• **Task to carry out**: The full listing below should be returned without a single change.

━━━

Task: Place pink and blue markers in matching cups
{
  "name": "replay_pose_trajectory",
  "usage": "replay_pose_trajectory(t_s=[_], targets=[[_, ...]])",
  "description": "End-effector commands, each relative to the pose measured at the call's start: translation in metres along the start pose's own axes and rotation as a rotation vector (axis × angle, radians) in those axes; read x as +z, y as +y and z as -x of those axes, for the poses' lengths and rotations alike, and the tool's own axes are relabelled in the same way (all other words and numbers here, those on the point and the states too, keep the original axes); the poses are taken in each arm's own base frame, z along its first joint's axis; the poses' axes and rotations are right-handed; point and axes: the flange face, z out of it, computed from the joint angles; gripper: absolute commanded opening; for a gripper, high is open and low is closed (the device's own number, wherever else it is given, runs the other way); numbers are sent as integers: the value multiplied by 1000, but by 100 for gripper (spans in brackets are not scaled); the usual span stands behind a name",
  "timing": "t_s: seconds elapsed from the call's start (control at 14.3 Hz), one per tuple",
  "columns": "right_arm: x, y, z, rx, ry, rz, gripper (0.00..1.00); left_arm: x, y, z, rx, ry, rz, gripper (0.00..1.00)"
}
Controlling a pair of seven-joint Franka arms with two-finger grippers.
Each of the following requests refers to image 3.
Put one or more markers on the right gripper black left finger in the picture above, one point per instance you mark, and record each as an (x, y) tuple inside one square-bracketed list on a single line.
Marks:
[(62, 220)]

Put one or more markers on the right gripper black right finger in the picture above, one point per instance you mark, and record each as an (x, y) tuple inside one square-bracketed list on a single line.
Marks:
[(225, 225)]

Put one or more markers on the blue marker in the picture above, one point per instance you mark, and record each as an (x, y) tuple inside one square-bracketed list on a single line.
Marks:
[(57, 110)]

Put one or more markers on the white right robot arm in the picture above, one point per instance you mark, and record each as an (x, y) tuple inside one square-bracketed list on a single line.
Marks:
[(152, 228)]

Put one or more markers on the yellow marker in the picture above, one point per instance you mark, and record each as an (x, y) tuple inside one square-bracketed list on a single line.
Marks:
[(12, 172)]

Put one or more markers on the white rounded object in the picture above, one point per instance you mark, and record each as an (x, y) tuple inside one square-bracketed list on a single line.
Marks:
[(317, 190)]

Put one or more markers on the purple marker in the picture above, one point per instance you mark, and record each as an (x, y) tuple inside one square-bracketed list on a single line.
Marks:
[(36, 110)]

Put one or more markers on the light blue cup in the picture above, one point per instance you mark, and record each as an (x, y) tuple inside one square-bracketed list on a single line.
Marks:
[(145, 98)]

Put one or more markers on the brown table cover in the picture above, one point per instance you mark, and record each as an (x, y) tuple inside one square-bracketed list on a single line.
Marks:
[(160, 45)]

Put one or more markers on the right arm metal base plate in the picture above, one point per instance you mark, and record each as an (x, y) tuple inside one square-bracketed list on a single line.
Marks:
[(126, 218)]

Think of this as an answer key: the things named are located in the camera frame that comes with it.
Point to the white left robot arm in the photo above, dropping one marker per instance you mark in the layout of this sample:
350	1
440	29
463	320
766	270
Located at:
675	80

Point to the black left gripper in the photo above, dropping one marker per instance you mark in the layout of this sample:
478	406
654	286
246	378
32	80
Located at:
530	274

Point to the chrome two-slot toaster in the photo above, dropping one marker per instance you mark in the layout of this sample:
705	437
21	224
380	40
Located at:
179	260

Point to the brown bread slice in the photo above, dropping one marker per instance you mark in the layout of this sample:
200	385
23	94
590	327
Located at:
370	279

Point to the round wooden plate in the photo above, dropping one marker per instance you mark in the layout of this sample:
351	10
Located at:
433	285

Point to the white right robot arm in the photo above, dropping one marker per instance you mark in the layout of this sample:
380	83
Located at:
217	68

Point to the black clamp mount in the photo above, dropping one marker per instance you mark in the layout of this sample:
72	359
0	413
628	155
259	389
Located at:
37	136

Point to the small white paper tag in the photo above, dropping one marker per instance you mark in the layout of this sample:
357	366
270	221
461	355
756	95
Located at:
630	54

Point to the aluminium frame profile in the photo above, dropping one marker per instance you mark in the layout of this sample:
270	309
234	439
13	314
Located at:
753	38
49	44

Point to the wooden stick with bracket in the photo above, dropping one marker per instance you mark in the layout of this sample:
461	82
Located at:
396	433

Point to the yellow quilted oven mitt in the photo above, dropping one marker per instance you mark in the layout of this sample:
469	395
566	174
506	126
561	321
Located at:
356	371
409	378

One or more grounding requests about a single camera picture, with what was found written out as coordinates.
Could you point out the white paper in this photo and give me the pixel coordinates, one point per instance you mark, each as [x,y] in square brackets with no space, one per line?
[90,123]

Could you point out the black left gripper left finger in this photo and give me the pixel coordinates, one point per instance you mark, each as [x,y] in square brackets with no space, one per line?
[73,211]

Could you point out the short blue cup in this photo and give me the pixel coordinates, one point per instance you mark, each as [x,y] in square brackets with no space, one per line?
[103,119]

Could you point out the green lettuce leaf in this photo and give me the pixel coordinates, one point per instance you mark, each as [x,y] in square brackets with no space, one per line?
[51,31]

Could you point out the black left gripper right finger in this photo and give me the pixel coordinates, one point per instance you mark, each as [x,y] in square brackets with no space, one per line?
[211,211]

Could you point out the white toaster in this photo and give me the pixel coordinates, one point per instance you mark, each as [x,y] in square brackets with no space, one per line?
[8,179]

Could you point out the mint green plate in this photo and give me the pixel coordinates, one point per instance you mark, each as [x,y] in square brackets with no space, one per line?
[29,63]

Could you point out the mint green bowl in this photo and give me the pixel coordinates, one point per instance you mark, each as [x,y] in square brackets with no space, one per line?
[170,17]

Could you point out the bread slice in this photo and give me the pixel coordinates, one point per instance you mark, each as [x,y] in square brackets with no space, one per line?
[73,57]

━━━

• **The completed task**:
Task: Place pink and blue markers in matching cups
{
  "name": "replay_pose_trajectory",
  "usage": "replay_pose_trajectory(t_s=[_], targets=[[_, ...]])",
  "description": "End-effector commands, each relative to the pose measured at the call's start: translation in metres along the start pose's own axes and rotation as a rotation vector (axis × angle, radians) in those axes; read x as +z, y as +y and z as -x of those axes, for the poses' lengths and rotations alike, and the tool's own axes are relabelled in the same way (all other words and numbers here, those on the point and the states too, keep the original axes); the poses are taken in each arm's own base frame, z along its first joint's axis; the poses' axes and rotations are right-handed; point and axes: the flange face, z out of it, computed from the joint angles; gripper: absolute commanded opening; for a gripper, high is open and low is closed (the device's own number, wherever else it is given, runs the other way); numbers are sent as integers: the value multiplied by 1000, but by 100 for gripper (spans in brackets are not scaled); the usual span stands behind a name",
  "timing": "t_s: seconds elapsed from the call's start (control at 14.3 Hz), one per tuple",
  "columns": "right_arm: x, y, z, rx, ry, rz, gripper (0.00..1.00); left_arm: x, y, z, rx, ry, rz, gripper (0.00..1.00)"
}
Controlling a pair of seven-joint Franka arms with two-finger grippers.
Each of the following requests refers to image 3.
Put one or more markers on the right gripper black left finger in the picture above, one point per instance you mark, and record each as an (x, y) tuple inside one square-bracketed list on a single line.
Marks:
[(62, 220)]

Put one or more markers on the right gripper black right finger in the picture above, one point per instance you mark, and record each as an (x, y) tuple inside one square-bracketed list on a single line.
Marks:
[(225, 225)]

Put one or more markers on the blue marker in the picture above, one point per instance you mark, and record each as an (x, y) tuple inside one square-bracketed list on a single line.
Marks:
[(57, 110)]

Put one or more markers on the white right robot arm in the picture above, one point per instance you mark, and record each as an (x, y) tuple inside one square-bracketed list on a single line.
Marks:
[(152, 228)]

Put one or more markers on the yellow marker in the picture above, one point per instance you mark, and record each as an (x, y) tuple inside one square-bracketed list on a single line.
Marks:
[(12, 172)]

Put one or more markers on the white rounded object in the picture above, one point per instance you mark, and record each as an (x, y) tuple inside one square-bracketed list on a single line.
Marks:
[(317, 190)]

Put one or more markers on the purple marker in the picture above, one point per instance you mark, and record each as an (x, y) tuple inside one square-bracketed list on a single line.
Marks:
[(36, 110)]

Put one or more markers on the light blue cup in the picture above, one point per instance you mark, and record each as an (x, y) tuple inside one square-bracketed list on a single line.
Marks:
[(145, 98)]

Put one or more markers on the brown table cover in the picture above, one point per instance you mark, and record each as an (x, y) tuple inside one square-bracketed list on a single line.
Marks:
[(160, 45)]

Put one or more markers on the right arm metal base plate in the picture above, one point per instance you mark, and record each as an (x, y) tuple inside one square-bracketed list on a single line.
Marks:
[(126, 218)]

Think of this as an answer key: the things named are located in the camera frame that comes with it.
Point to the white left robot arm in the photo above, dropping one marker per instance you mark in the layout of this sample:
350	1
440	29
463	320
766	270
Located at:
675	80

Point to the black left gripper in the photo above, dropping one marker per instance you mark in the layout of this sample:
478	406
654	286
246	378
32	80
Located at:
530	274

Point to the chrome two-slot toaster in the photo above, dropping one marker per instance you mark in the layout of this sample:
705	437
21	224
380	40
Located at:
179	260

Point to the brown bread slice in the photo above, dropping one marker per instance you mark in the layout of this sample:
200	385
23	94
590	327
Located at:
370	279

Point to the round wooden plate in the photo above, dropping one marker per instance you mark in the layout of this sample:
351	10
Located at:
433	285

Point to the white right robot arm in the photo above, dropping one marker per instance you mark in the layout of this sample:
380	83
Located at:
217	68

Point to the black clamp mount in the photo above, dropping one marker per instance you mark in the layout of this sample:
72	359
0	413
628	155
259	389
Located at:
37	136

Point to the small white paper tag in the photo above, dropping one marker per instance you mark in the layout of this sample:
357	366
270	221
461	355
756	95
Located at:
630	54

Point to the aluminium frame profile in the photo above, dropping one marker per instance you mark in the layout of this sample:
270	309
234	439
13	314
Located at:
753	38
49	44

Point to the wooden stick with bracket in the photo above, dropping one marker per instance you mark in the layout of this sample:
461	82
Located at:
396	433

Point to the yellow quilted oven mitt in the photo above, dropping one marker per instance you mark in the layout of this sample:
469	395
566	174
506	126
561	321
Located at:
356	371
409	378

One or more grounding requests about a single camera picture, with what was found written out as coordinates.
Could you point out the white paper in this photo and give me the pixel coordinates, one point per instance you mark, each as [x,y] in square brackets with no space, one per line?
[90,123]

Could you point out the black left gripper left finger in this photo and give me the pixel coordinates, one point per instance you mark, each as [x,y] in square brackets with no space, one per line?
[73,211]

Could you point out the short blue cup in this photo and give me the pixel coordinates, one point per instance you mark, each as [x,y] in square brackets with no space, one per line?
[103,119]

Could you point out the green lettuce leaf in this photo and give me the pixel coordinates, one point per instance you mark, each as [x,y] in square brackets with no space, one per line?
[51,31]

Could you point out the black left gripper right finger in this photo and give me the pixel coordinates, one point per instance you mark, each as [x,y] in square brackets with no space, one per line?
[211,211]

Could you point out the white toaster in this photo and give me the pixel coordinates, one point per instance you mark, each as [x,y] in square brackets with no space, one per line?
[8,179]

Could you point out the mint green plate in this photo and give me the pixel coordinates, one point per instance you mark, each as [x,y] in square brackets with no space, one per line?
[29,63]

Could you point out the mint green bowl in this photo and give me the pixel coordinates, one point per instance you mark, each as [x,y] in square brackets with no space, one per line?
[170,17]

Could you point out the bread slice in this photo and give me the pixel coordinates, one point per instance you mark, each as [x,y] in square brackets with no space, one per line?
[73,57]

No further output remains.